In Derek Boshier: Rethink/Re-entry (Thames & Hudson), Paul Gorman introduces another ingrate immigrant who, like Rivera, questions American sanctities. Boshier attended the Royal College of Art with David Hockney and they remain friends, although their visions have diverged. Hockney moved to California as a passionate pilgrim, liberated by its paganism. Boshier’s images of Texas cowboys and transsexual LA prostitutes are more sourly satirical, yet he understands, as Rivera didn’t, the futility of his own protests, which diverts the anger in his work into witty frustration. One of his ink drawings assembles a pile of art magazines, presumably full of radical diatribes, and entitles the job lot How to Make Leftwing Jewellery: art, after all is decor, co-opted by the consumer economy it derides.

Giles Waterfield in The People’s Galleries: Art Museums and Exhibitions in Britain 1800-1914 (Yale) recalls a time when art, while not wanting to change the world, at least made earnest efforts to improve it.

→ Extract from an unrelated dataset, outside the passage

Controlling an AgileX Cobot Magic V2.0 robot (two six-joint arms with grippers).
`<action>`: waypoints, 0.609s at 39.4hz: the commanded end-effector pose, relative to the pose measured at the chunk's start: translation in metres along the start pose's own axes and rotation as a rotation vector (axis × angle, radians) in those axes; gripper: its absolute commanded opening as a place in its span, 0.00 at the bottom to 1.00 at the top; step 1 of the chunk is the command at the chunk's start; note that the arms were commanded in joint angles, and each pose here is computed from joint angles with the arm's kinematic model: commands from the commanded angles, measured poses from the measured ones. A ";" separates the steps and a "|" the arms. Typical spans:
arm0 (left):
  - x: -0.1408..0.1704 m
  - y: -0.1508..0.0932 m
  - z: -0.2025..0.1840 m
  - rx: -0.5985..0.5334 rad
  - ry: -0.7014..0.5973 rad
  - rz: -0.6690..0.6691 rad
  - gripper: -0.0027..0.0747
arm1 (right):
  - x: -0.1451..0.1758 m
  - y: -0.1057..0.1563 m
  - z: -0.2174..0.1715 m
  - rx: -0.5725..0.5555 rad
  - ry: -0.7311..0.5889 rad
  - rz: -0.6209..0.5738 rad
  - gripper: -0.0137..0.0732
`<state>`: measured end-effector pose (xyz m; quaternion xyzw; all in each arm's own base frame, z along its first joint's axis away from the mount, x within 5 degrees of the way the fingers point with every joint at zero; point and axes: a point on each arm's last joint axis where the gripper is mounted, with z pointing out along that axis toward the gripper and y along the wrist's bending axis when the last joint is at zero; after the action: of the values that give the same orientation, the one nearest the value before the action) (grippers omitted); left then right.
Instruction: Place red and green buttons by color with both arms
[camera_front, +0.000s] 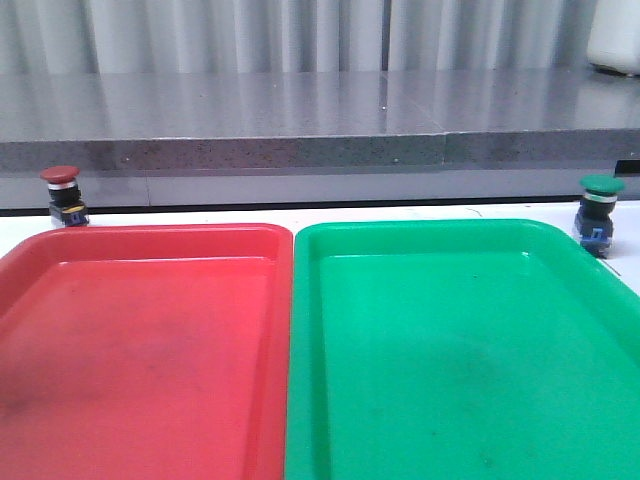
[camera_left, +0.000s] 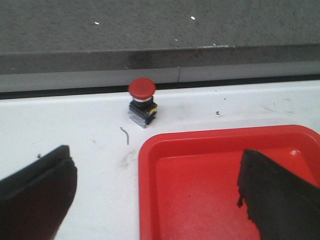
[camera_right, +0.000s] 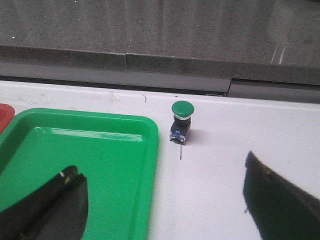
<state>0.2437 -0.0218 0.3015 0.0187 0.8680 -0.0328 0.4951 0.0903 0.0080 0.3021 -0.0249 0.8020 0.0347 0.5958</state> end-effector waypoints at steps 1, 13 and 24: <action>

Waterfield’s engaging, anecdotal book about the public galleries of Victorian Britain emphasises their mission to enlighten and uplift a weary, dispirited populace. The worthies who founded these institutions were impelled by a gospel of civic altruism, which Waterfield defends against dreary contemporary assaults on museums as agents of social control and colonial oppression or “mausolea for the vanities of the wealthy”.

It’s a noble story and – now that museums pass themselves off as retail outlets while historic houses left to the nation are “reduced”, as Waterfield remarks with a sniff, “to functioning as wedding venues” – its retelling has a sharply cautionary intent.